■ **Given information**

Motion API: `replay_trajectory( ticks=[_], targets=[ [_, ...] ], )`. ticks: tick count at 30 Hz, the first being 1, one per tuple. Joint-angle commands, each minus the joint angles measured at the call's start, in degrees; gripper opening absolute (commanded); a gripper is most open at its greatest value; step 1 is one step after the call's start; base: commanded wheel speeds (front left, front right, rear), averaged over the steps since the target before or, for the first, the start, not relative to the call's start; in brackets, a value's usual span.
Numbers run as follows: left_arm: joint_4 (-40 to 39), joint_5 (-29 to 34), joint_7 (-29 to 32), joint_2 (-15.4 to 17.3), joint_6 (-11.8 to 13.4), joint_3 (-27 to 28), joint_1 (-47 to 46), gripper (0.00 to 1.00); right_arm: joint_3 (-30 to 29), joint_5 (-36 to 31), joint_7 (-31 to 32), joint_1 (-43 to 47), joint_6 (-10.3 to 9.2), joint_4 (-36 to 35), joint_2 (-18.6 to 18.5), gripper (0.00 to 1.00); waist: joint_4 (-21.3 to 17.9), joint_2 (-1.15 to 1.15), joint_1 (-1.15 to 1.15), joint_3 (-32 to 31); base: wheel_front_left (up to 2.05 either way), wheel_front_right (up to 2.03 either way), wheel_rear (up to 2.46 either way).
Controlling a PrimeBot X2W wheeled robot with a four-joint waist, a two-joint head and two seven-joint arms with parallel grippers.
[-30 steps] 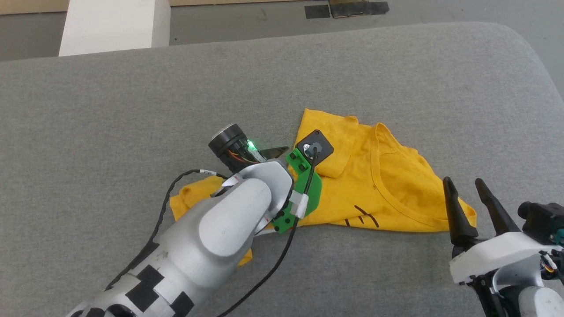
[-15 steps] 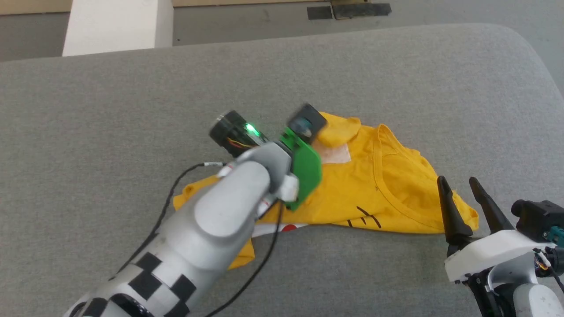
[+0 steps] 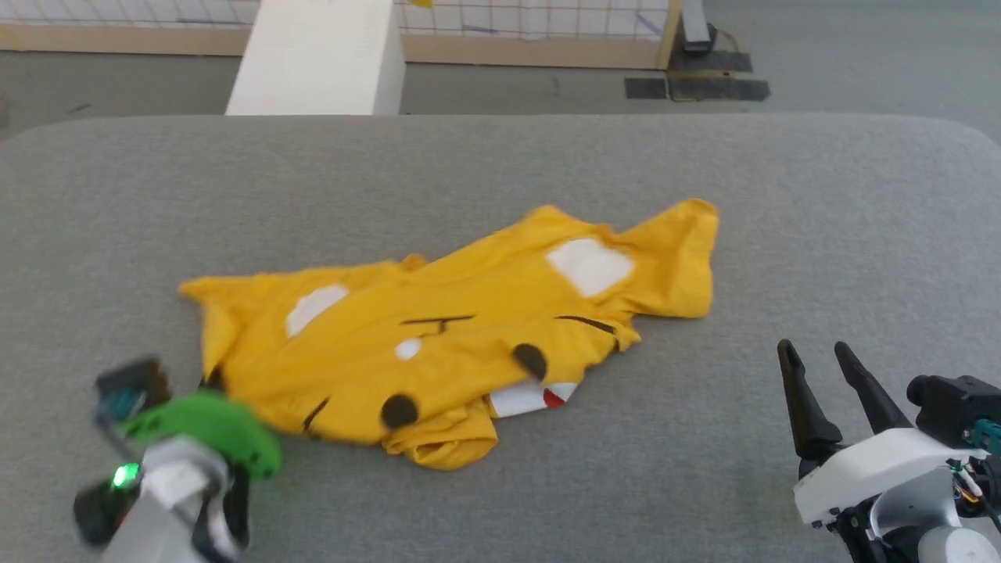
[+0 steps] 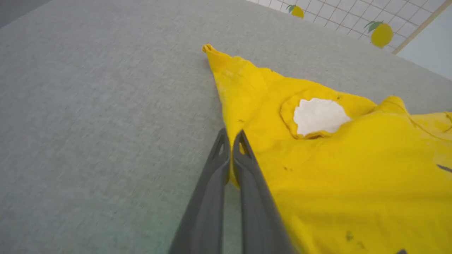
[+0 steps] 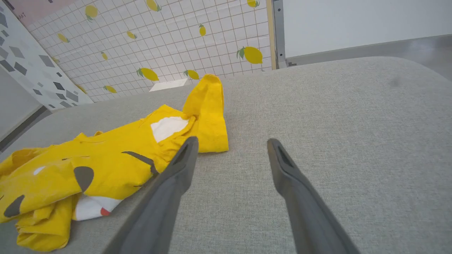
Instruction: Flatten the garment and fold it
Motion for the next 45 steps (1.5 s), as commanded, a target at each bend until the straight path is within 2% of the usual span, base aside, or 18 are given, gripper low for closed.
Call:
replay_trajectory(
  ticks=[1, 4, 6, 7, 8, 9, 15, 19, 24, 27, 30, 33, 39, 45],
  targets=[
    [-0.9, -1.2, -0.7, 0.5, 0.6, 1.0, 2.8, 0.0, 0.0, -0.4, 0.4, 0.6, -0.08, -0.5, 0.0, 1.0, 2.0, 0.0, 0.0, -1.2, 0.0, 0.0, 0.0],
    [-3.1, -2.8, -1.9, 0.8, 1.4, 2.7, 8.9, 0.0, -0.2, -0.8, 1.2, 1.1, -0.08, -1.3, 0.0, 1.0, 3.5, 0.0, 0.0, -1.5, 0.0, 0.0, 0.0],
    [-4.6, -3.6, -2.5, 0.4, 1.1, 2.9, 11.5, 0.0, -0.3, -1.1, 1.7, 1.4, -0.08, -1.6, 0.0, 1.0, 4.4, 0.0, 0.0, -1.7, 0.0, 0.0, 0.0],
    [-5.2, -4.2, -2.8, 0.0, 0.6, 3.1, 12.4, 0.29, -0.3, -1.2, 2.0, 1.5, -0.08, -1.7, 0.0, 1.0, 4.8, 0.0, 0.0, -1.7, 0.0, 0.0, 0.0],
    [-6.0, -5.7, -3.3, -1.1, -0.1, 3.8, 13.3, 0.78, -0.3, -1.2, 2.3, 1.6, -0.08, -1.9, 0.0, 1.0, 5.3, 0.0, 0.0, -1.9, 0.0, 0.0, 0.0],
    [-6.5, -6.4, -3.7, -1.7, -0.5, 4.0, 14.1, 1.0, -0.2, -1.2, 2.6, 1.6, -0.08, -1.9, 0.0, 1.0, 5.5, 0.0, 0.0, -2.0, 0.0, 0.0, 0.0],
    [-9.7, -5.7, -9.0, -3.8, -2.4, 4.2, 16.4, 1.0, -0.5, -1.1, 3.6, 1.6, -0.08, -2.4, 0.0, 1.0, 7.4, 0.0, 0.0, -2.4, 0.0, 0.0, 0.0],
    [-12.6, -0.9, -11.3, -3.6, -2.6, 5.0, 16.7, 1.0, -0.9, -1.0, 3.9, 1.5, -0.08, -3.0, 0.0, 1.0, 8.3, 0.0, 0.0, -2.0, 0.0, 0.0, 0.0],
    [-14.9, 5.7, -11.0, 1.4, -3.9, 3.4, 15.6, 1.0, -1.0, -1.1, 4.2, 0.8, -0.08, -3.8, 0.0, 1.0, 8.8, 0.0, 0.0, -0.6, 0.0, 0.0, 0.0],
    [-15.3, 6.9, -6.7, 5.7, -6.5, 2.0, 12.8, 1.0, -0.6, -1.3, 4.4, 0.0, -0.08, -4.5, 0.0, 1.0, 8.7, 0.0, 0.0, 1.0, 0.0, 0.0, 0.0],
    [-15.4, 6.5, 0.2, 10.2, -9.7, 1.0, 8.8, 1.0, -0.1, -1.6, 4.6, -1.1, -0.08, -5.4, 0.0, 1.0, 8.0, 0.0, 0.0, 3.4, 0.0, 0.0, 0.0],
    [-14.8, 5.0, 5.9, 13.1, -12.1, 0.9, 5.2, 1.0, 0.2, -1.8, 4.8, -2.2, -0.08, -6.0, 0.0, 1.0, 7.3, 0.0, 0.0, 6.2, 0.0, 0.0, 0.0],
    [-10.5, -0.9, 15.0, 15.2, -14.1, 2.8, -0.1, 1.0, 1.0, -2.1, 4.9, -4.5, -0.08, -6.8, 0.0, 1.0, 5.3, 0.0, 0.0, 11.6, 0.0, 0.0, 0.0],
    [-7.0, -5.7, 18.0, 14.6, -15.1, 4.9, -2.0, 1.0, 1.0, -2.5, 4.4, -6.0, -0.08, -6.5, 0.0, 1.0, 4.0, 0.0, 0.0, 14.3, 0.0, 0.0, 0.0]
  ],
)
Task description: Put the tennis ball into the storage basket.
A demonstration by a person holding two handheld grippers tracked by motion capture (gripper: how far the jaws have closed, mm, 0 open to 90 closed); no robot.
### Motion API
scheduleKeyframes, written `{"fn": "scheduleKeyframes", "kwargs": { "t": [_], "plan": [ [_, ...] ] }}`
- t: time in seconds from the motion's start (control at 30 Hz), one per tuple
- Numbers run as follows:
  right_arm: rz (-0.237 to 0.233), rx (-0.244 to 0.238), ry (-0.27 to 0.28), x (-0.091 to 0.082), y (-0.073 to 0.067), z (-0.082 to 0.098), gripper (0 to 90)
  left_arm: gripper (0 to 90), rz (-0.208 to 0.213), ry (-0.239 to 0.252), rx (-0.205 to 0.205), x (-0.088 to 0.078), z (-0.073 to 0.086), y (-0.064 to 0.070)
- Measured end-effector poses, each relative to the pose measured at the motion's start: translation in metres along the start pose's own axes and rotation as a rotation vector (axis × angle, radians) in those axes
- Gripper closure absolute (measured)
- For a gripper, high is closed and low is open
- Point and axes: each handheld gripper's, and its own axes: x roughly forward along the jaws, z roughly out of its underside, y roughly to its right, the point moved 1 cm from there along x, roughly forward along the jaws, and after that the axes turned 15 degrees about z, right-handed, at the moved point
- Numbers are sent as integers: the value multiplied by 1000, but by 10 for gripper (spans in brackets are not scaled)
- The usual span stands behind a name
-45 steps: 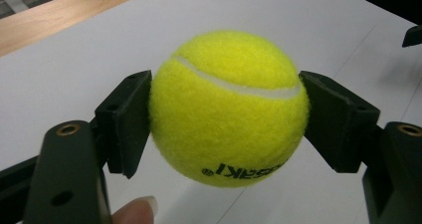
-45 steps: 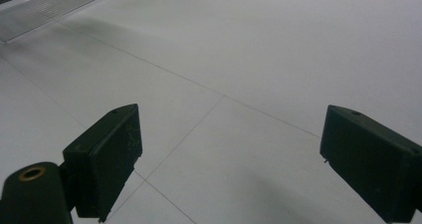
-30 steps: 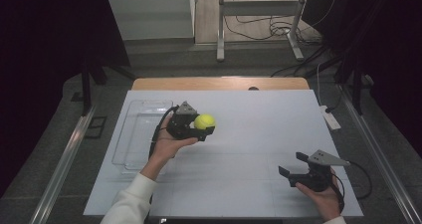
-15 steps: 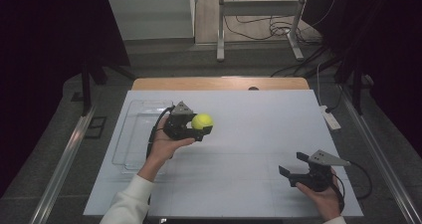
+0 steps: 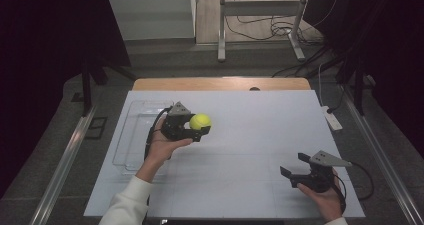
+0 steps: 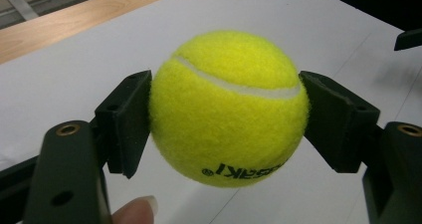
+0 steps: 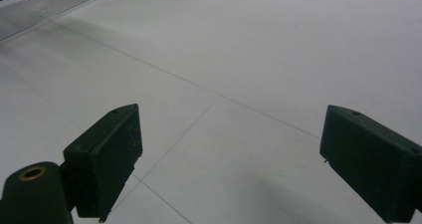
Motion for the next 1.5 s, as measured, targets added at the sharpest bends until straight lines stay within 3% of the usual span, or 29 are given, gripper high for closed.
{"fn": "scheduleKeyframes", "kwargs": {
  "t": [1.0, 1.5],
  "plan": [
    [4, -1, -2, 0, 0, 0, 101, 266, -57, 55, -13, -24, 0, -9],
    [2, -1, -1, 0, 0, 0, 101, 267, -92, 91, -41, -41, 2, -19]
  ]
}}
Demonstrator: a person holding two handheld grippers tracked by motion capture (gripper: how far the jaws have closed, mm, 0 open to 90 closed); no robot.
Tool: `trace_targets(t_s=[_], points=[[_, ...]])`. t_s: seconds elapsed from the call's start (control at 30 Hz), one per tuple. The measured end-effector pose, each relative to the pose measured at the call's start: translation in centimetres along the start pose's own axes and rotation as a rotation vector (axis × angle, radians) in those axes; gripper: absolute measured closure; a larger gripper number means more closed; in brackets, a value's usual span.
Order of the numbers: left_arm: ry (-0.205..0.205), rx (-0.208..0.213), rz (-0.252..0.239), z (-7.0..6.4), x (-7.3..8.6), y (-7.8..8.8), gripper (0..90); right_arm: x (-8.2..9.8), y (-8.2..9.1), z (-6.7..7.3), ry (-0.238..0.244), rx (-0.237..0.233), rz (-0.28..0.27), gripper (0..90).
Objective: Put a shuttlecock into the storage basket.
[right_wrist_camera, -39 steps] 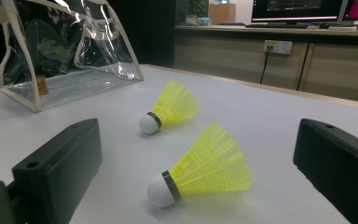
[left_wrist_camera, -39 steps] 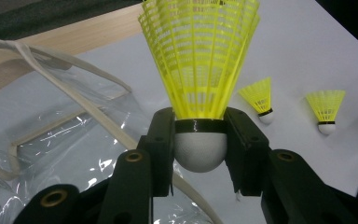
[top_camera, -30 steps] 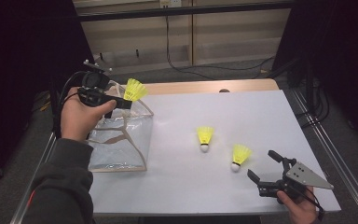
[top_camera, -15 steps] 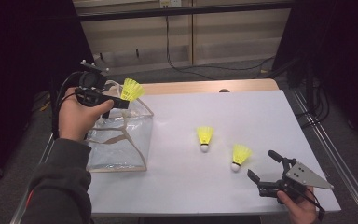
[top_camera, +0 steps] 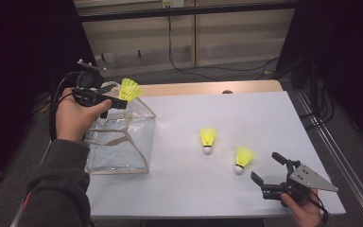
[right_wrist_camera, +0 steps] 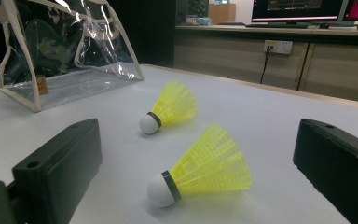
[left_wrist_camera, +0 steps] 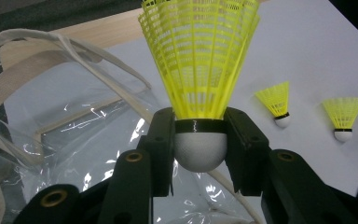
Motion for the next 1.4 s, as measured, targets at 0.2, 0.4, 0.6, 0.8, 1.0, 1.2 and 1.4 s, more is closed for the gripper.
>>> trace_targets(t_s=[0.2,0.4,0.6,0.8,1.0,1.2,1.4], points=[[0.008,-0.004,-0.002,0.2,0.1,-0.1,65.1,0.0,0.0,0.0,0.0,-0.001,0.0,0.9],[0.016,-0.009,-0.002,0.5,0.1,-0.1,65.2,0.0,0.0,0.0,0.001,-0.001,-0.001,0.9],[0.032,-0.012,-0.007,0.8,0.2,0.0,65.1,0.0,0.0,0.0,0.0,-0.001,0.0,0.9],[0.042,-0.022,-0.013,1.3,0.4,0.2,65.1,0.0,0.0,0.0,0.0,-0.001,-0.001,0.9],[0.052,-0.039,-0.01,1.8,0.7,0.1,65.1,0.0,0.0,0.0,0.001,-0.002,-0.001,1.0],[0.057,-0.047,-0.015,2.2,0.8,0.2,65.1,0.0,0.0,0.0,0.001,-0.001,-0.001,1.0],[0.058,-0.063,-0.013,2.5,0.9,0.4,65.1,0.0,0.0,0.0,0.002,-0.001,0.0,1.0]])
Point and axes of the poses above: each handheld gripper's, and its own axes: y roughly backward along the jaws, x roughly out of its underside, z roughly to its left, the point moved 5 cm from there along -y, roughly forward along the jaws, and after that the axes turned 1 degree about z, right-handed, at the moved point
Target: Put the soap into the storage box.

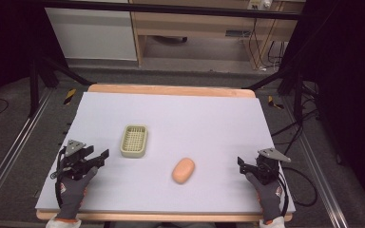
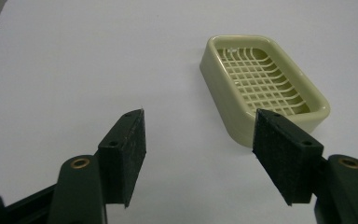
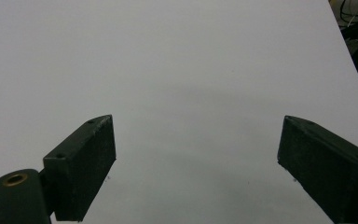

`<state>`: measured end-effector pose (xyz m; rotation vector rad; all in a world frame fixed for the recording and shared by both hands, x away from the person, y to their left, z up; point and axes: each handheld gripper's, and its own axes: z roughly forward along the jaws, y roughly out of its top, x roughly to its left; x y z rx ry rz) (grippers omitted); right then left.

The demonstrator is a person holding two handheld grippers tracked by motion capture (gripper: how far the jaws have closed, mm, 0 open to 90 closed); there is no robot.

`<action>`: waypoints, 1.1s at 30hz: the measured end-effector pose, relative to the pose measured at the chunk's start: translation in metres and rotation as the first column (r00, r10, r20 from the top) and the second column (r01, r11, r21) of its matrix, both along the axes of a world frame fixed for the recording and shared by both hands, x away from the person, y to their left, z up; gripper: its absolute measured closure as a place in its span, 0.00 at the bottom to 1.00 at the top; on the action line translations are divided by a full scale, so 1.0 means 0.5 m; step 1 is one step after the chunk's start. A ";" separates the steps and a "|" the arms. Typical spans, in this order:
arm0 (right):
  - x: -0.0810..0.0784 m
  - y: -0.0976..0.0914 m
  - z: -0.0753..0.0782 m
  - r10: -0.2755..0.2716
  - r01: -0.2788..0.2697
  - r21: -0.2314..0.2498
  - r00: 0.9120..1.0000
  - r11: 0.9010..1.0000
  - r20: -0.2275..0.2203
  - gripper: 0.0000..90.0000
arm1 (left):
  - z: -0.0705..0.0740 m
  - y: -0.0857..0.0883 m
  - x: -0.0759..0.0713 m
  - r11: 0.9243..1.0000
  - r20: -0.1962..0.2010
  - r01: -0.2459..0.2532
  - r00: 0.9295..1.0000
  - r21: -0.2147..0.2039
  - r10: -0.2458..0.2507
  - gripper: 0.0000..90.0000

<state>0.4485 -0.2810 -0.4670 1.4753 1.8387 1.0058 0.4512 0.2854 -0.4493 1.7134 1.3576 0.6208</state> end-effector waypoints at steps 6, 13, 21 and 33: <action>-0.007 0.000 0.003 0.004 -0.004 -0.001 1.000 1.000 0.009 0.12 | 0.008 0.000 -0.004 1.000 0.005 0.006 1.000 -0.015 -0.006 0.37; -0.011 0.000 0.004 0.009 -0.009 0.008 1.000 1.000 0.015 0.12 | 0.016 -0.011 -0.007 0.999 0.014 0.028 1.000 -0.023 -0.027 0.34; -0.011 -0.002 0.003 0.010 -0.010 0.016 1.000 1.000 0.010 0.11 | 0.026 -0.031 -0.013 0.998 0.022 0.060 0.998 -0.021 -0.059 0.33; -0.016 -0.002 0.004 0.000 0.000 0.011 1.000 1.000 0.016 0.10 | 0.028 -0.070 -0.019 0.994 0.021 0.104 0.994 -0.012 -0.104 0.31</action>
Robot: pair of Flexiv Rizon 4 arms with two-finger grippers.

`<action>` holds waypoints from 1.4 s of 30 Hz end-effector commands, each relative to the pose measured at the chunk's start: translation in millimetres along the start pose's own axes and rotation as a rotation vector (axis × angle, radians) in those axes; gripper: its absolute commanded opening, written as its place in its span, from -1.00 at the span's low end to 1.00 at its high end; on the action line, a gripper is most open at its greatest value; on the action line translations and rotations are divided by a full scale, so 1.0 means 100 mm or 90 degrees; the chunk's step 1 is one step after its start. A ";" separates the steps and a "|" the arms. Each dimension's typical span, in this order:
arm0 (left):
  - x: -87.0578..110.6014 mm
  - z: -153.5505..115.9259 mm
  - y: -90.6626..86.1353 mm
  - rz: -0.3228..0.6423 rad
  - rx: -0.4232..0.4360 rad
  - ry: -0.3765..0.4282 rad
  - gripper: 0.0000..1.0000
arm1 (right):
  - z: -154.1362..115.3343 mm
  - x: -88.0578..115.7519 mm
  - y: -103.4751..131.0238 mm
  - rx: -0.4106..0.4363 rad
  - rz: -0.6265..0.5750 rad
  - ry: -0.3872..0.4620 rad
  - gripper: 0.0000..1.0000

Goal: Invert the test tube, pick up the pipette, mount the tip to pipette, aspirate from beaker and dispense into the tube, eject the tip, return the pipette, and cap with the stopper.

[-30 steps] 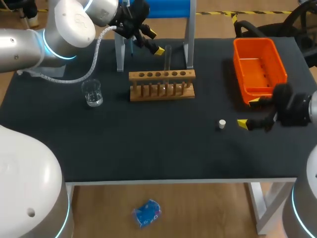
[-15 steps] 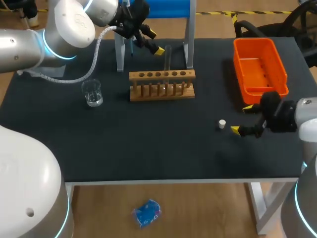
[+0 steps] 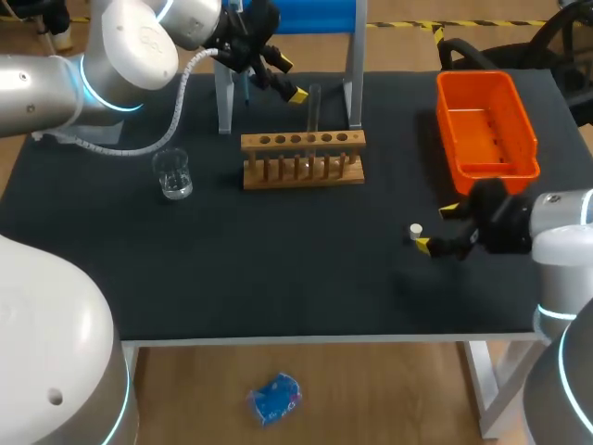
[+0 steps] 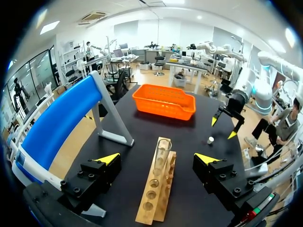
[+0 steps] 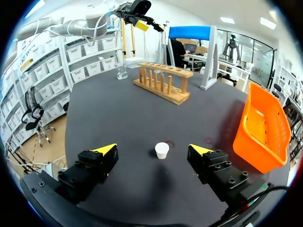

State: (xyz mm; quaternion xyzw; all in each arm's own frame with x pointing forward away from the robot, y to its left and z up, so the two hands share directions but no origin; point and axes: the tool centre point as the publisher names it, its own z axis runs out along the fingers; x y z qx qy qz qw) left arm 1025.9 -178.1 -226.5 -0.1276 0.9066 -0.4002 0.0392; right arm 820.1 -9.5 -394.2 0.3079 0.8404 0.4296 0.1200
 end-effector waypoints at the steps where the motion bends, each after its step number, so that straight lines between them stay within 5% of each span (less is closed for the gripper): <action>1: 0.00 -0.01 -0.01 -0.001 -0.004 0.002 1.00 | 0.09 0.03 -0.02 -0.002 0.004 -0.008 0.84; 6: 0.00 -0.01 -0.01 -0.001 -0.004 0.002 1.00 | 0.13 0.03 -0.05 0.002 0.009 -0.007 0.62; 23: 0.00 -0.01 -0.01 -0.001 -0.004 0.002 1.00 | 0.30 -0.04 -0.10 0.011 0.012 -0.007 0.53; 42: 0.00 -0.01 -0.01 -0.001 -0.004 0.002 1.00 | 0.45 -0.14 -0.09 0.013 0.010 0.001 0.14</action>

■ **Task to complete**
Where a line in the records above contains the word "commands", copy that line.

■ **Answer to this task**
Motion API: `replay_trajectory( ticks=[_], targets=[ [_, ...] ], )`. ticks: tick count at 30 Hz, the first being 1, one per tuple. Joint-angle commands, each minus the joint angles measured at the call's start, in degrees; gripper opening absolute (commanded); a gripper is most open at its greatest value; step 1 is one step after the call's start; base: commanded wheel speeds (front left, front right, rear), averaged over the steps since the target before or, for the first, the start, not relative to the call's start; in brackets, a value's usual span.
`<action>` holds waypoints from 1.4 s of 30 Hz end-effector commands, each relative to the pose measured at the chunk's start: translation in millimetres along the start pose's own axes and rotation as a rotation vector (axis × angle, radians) in those axes; gripper: its absolute commanded opening, written as its place in its span, from -1.00 at the span's low end to 1.00 at its high end; on the action line, a gripper is most open at its greatest value; on the action line translations and rotations are divided by a full scale, so 1.0 means 100 mm or 90 degrees; the chunk's step 1 is one step after its start. A ";" separates the steps and a "|" the arms. Each dimension's typical span, in this order:

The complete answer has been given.